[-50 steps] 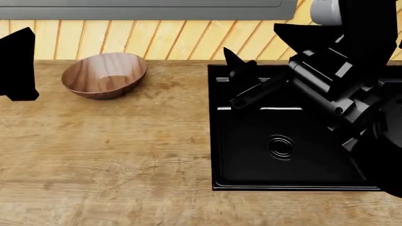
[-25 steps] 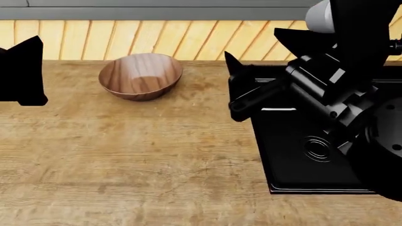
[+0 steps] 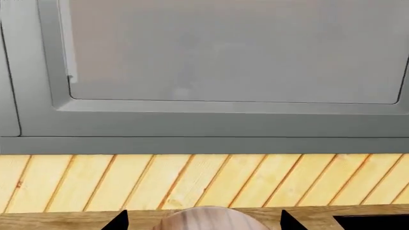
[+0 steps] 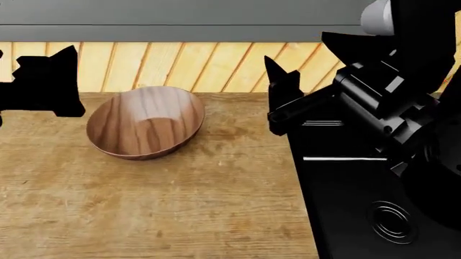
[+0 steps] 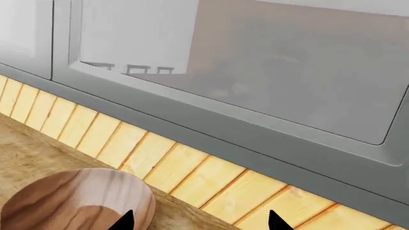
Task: Place the two vegetables and bowl onto the tray for setting up a vegetable dip station.
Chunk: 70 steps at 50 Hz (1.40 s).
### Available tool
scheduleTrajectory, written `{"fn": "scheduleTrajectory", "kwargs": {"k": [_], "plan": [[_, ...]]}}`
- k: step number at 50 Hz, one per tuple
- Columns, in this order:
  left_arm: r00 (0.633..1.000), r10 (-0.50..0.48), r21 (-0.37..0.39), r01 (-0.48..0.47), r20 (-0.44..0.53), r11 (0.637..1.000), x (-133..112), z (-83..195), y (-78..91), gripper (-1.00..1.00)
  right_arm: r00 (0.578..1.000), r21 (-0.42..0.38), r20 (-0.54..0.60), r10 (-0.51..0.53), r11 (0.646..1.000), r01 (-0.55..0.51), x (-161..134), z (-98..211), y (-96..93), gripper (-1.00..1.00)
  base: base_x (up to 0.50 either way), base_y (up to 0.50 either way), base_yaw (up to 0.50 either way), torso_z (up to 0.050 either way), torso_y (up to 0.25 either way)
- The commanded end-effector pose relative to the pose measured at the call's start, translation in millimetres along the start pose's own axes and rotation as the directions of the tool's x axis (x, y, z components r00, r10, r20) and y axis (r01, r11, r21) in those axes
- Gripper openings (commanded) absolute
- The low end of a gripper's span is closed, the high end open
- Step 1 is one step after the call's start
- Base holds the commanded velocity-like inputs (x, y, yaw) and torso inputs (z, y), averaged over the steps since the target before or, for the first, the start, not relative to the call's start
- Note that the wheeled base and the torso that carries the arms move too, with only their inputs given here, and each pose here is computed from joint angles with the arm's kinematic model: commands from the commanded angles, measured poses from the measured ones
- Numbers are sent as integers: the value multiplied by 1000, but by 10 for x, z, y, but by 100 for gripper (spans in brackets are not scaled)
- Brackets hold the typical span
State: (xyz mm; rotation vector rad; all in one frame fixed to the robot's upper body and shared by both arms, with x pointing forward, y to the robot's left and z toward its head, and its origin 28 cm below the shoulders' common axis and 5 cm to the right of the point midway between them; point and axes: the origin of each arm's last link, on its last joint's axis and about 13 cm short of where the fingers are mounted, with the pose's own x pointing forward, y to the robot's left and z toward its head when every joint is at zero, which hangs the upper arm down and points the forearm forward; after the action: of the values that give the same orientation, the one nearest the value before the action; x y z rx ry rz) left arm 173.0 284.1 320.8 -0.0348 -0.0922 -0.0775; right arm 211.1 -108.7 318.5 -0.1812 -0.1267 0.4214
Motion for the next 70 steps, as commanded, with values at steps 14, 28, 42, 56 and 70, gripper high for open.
{"fn": "scheduleTrajectory", "kwargs": {"k": [14,28,42,56,70], "plan": [[990,-7,-130,-11,-139,992,294,-4,-80,100,998,22,44,-36,999,35,-69,53,-3,100,189,0,0,0,0],[939,7,-273,-107,-343,956,593,-177,40,100,997,22,50,-51,999,50,-90,62,-5,100,268,1,0,0,0],[887,73,-155,-160,-455,975,817,-311,80,100,998,41,41,-57,998,56,-64,13,-17,100,0,0,0,0,0],[882,115,-134,-197,-458,971,844,-257,76,100,998,49,29,-54,997,53,-53,-40,-16,100,0,0,0,0,0],[815,126,-100,-220,-566,970,1279,-747,62,100,998,65,17,-52,997,51,-41,-140,-20,100,0,0,0,0,0]]}}
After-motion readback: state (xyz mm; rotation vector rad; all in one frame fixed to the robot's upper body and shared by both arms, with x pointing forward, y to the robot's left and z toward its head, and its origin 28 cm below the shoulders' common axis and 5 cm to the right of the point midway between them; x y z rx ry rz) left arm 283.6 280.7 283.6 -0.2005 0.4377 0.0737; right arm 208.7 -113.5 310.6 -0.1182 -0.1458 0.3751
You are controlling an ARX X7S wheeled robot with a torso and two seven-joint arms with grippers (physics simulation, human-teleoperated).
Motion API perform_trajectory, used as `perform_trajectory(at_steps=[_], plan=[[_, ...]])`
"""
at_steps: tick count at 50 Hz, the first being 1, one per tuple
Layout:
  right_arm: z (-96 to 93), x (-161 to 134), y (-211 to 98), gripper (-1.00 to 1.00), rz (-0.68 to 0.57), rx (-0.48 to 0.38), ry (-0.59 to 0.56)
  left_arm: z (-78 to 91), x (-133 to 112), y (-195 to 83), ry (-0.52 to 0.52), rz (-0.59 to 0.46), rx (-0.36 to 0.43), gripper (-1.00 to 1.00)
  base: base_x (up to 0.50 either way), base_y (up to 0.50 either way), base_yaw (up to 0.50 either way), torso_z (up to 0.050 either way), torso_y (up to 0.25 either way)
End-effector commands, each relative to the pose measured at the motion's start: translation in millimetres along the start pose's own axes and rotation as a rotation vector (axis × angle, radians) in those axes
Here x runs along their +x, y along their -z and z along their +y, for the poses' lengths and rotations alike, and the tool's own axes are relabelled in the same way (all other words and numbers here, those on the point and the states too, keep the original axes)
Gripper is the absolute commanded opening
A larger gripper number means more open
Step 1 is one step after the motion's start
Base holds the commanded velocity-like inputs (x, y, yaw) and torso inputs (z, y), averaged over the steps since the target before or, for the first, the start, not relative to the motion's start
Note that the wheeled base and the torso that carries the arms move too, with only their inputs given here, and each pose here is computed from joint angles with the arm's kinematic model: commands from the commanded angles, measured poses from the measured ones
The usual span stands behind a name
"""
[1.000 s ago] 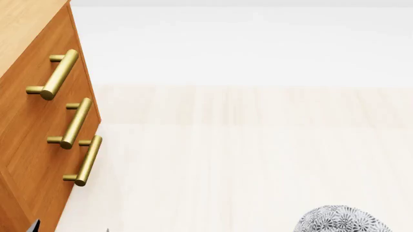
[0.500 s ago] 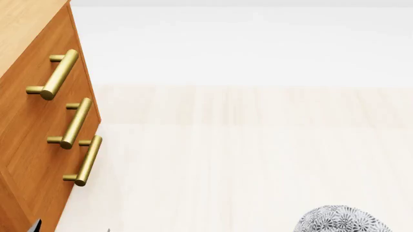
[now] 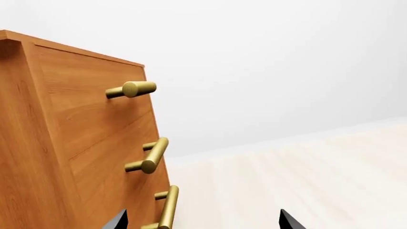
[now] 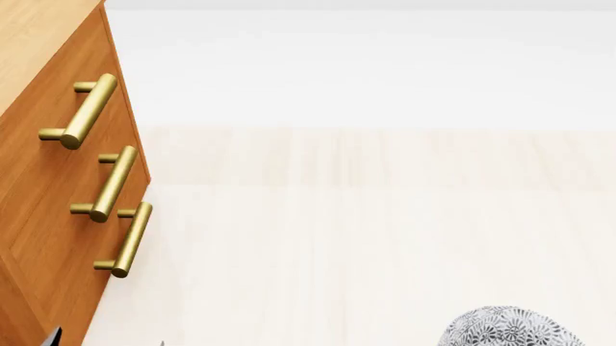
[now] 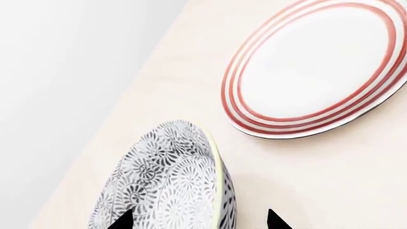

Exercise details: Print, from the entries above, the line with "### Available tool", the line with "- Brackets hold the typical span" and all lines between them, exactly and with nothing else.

Solution to this exercise:
### Available tool
scheduleTrajectory, written `{"fn": "scheduleTrajectory", "kwargs": {"k": [_], "plan": [[_, ...]]}}`
- k: step number at 50 Hz, one per tuple
- Columns, in this order:
  left_arm: r00 (0.633..1.000), r10 (-0.50..0.48), r21 (-0.37..0.39), r01 (-0.48..0.47), r20 (-0.44..0.53), r11 (0.637..1.000), x (-133..112), z (-83..195), y (-78..91), gripper (-1.00..1.00)
  right_arm: r00 (0.578..1.000), r21 (-0.42..0.38), r20 (-0.54..0.60), r10 (-0.51..0.53), r11 (0.646..1.000), r01 (-0.55..0.51), x (-161..134), z (-98..211), y (-96..93), gripper (-1.00..1.00)
  base: base_x (up to 0.50 either way), base_y (up to 0.50 either way), base_yaw (up to 0.50 either way), torso_z (up to 0.050 either way), torso_y (up to 0.25 either way)
- The commanded end-effector pose relative to the pose measured at the call's start, translation in millimetres along the start pose's own axes and rotation as the directions of the tool's x axis (x, y, z components r00, r10, r20) and y axis (r01, r11, r21) in those axes
- Gripper openings (commanded) absolute
- The low end of a gripper's span is closed, the high end open
- Step 1 is one step after the call's start
- Base holds the commanded velocity-like inputs (x, y, yaw) and torso inputs (z, y), averaged over the steps since the target before or, for the first, the start, not relative to the call's start
- Note that the wheeled base and the torso that carries the arms move too, with only their inputs given here, and each pose here is computed from joint angles with the arm's kinematic model: commands from the commanded angles, measured poses from the measured ones
- Numbers are sent as integers: the value multiplied by 1000, but by 10 for x, z, y, but by 100 for gripper (spans in brackets are not scaled)
- Brackets hold the typical span

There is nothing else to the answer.